A pressure sewer  provides a method of discharging sewage from properties into a conventional gravity sewer or directly to a sewage treatment plant.
Pressure sewers are typically used where properties are located below the level of the nearest gravity sewer or are located on difficult terrain.

Operation
In a typical set-up, a receiving well is provided close to the properties being served so that all sewage can gravitate to the well. An electric macerator pump (also called a grinder pump) pumps the finely macerated sewage  through a narrow diameter continuous plastic pipe which discharges into the nearest gravity sewer or treatment plant. The operation of the pump is controlled by a float switch in the pumping well. The pumping well is sized to allow for periods of power outage or pump maintenance.
The discharge pipe may be as small as 25mm diameter carrying sewage at very high flow rates. 

Pressure sewers are also used to collect the discharge from septic tanks and discharge this into the local gravity sewer to protect local ground water from contamination

Advantages
Pressure mains enable properties constructed below the nearest gravity main to connect to the local sewerage system avoiding the need for a septic tank or cesspit.

In areas where washouts or earthquakes are common, conventional earthenware or cast iron sewerage system may be prone to breakage and leakage. the small diameter plastic discharge pipe of a pressure system is much more robust and can accommodate substantial movements in the ground without failing.

Costs can be lower than conventional sewers since the pipework is much cheaper and there is no requirement for manholes or other intermediate infrastructure.
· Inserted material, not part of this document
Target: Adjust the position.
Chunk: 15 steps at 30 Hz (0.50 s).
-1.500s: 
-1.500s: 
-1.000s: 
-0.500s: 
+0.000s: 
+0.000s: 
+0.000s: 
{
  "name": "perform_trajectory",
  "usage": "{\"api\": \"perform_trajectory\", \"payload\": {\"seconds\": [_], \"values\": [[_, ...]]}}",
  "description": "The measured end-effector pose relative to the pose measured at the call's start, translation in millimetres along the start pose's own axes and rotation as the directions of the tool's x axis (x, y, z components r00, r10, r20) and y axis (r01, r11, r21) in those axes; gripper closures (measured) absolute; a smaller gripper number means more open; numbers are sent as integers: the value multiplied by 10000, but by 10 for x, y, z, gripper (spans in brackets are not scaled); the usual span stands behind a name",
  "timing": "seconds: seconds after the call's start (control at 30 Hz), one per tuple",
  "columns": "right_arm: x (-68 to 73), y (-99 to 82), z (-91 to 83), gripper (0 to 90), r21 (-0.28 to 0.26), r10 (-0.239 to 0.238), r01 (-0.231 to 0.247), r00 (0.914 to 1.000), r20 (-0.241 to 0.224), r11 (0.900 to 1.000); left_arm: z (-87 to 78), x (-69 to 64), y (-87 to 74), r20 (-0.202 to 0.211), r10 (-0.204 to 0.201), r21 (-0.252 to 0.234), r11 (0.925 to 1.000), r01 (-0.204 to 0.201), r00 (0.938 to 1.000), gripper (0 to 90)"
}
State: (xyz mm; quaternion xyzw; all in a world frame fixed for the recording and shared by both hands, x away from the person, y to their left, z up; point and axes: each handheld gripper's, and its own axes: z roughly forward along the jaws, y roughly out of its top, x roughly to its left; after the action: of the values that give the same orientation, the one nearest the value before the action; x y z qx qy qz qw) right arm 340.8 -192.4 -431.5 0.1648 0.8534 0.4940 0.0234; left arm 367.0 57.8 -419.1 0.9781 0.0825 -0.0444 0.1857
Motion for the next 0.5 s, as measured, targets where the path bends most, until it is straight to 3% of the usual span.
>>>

Installation costs can also be very low as the pipes can be laid very close to the surface and may be installed using no-dig methods such as moleing

Disadvantages
The pumping well and pump controls require expert maintenance and repair should they fail.
Electricity is required to power the pump and this cost would typically fall on the local house-holder.
Although the pump well is usually designed to accommodate several days storage, failure of the pump or of the local electricity supply for an extended period would result in a local overflow.